-Re: Slow shuffle stage?
Keith Wiley 2011-11-11, 15:52
892 nodes, 4 tasks each, 3:1 mapper/reducer ratio. Each map task outputs four records, ~18MB each. They are fairly evenly distributed to the 17 reducers. As to the bandwidth of the cluster, I don't really know. I'll look into that.

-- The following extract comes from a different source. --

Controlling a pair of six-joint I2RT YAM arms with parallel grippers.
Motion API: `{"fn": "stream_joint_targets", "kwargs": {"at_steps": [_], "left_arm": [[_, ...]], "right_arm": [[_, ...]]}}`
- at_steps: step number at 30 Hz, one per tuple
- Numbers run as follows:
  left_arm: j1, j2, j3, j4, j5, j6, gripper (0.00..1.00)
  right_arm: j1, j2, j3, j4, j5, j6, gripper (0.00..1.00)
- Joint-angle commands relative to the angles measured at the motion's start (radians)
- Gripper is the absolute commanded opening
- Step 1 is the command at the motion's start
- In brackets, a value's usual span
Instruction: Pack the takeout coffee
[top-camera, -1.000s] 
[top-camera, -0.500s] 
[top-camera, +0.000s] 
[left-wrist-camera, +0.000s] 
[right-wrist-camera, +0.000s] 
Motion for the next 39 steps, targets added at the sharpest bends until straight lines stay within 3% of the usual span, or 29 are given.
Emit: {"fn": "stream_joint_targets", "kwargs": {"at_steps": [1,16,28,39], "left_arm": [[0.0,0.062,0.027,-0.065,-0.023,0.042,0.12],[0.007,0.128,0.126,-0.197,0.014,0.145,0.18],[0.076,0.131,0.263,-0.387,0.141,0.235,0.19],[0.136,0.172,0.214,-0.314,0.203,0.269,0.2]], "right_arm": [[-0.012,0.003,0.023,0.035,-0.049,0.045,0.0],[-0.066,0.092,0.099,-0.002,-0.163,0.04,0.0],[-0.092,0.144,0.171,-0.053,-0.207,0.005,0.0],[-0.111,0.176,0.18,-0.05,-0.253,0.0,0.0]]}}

On Nov 10, 2011, at 7:07 PM, Prashant Sharma wrote:
> Can you tell us about your cluster, Is it single node? how big is your data
> then.? Or the bandwidth between nodes. (cause copy might take time in that
> On Fri, Nov 11, 2011 at 6:50 AM, Keith Wiley <[EMAIL PROTECTED]> wrote:
>> What sorts of causes might be responsible for a long or slow shuffle
>> stage? For example, I have a job of 266 maps (each emitting 4 records) and
>> 17 reduces (each ingesting about 60 records) that takes 72 minutes to
>> complete. The maps tend to run in about 9-13 minutes (the value in
>> parentheses under the Finish Time column of the map task list in the job
>> tracker and the reduces run in about 37 minutes (same column). If I click
>> into a specific reduce task, I see a Finish Time of 37 minutes of course,
>> and a Shuffle time of about 27 minutes.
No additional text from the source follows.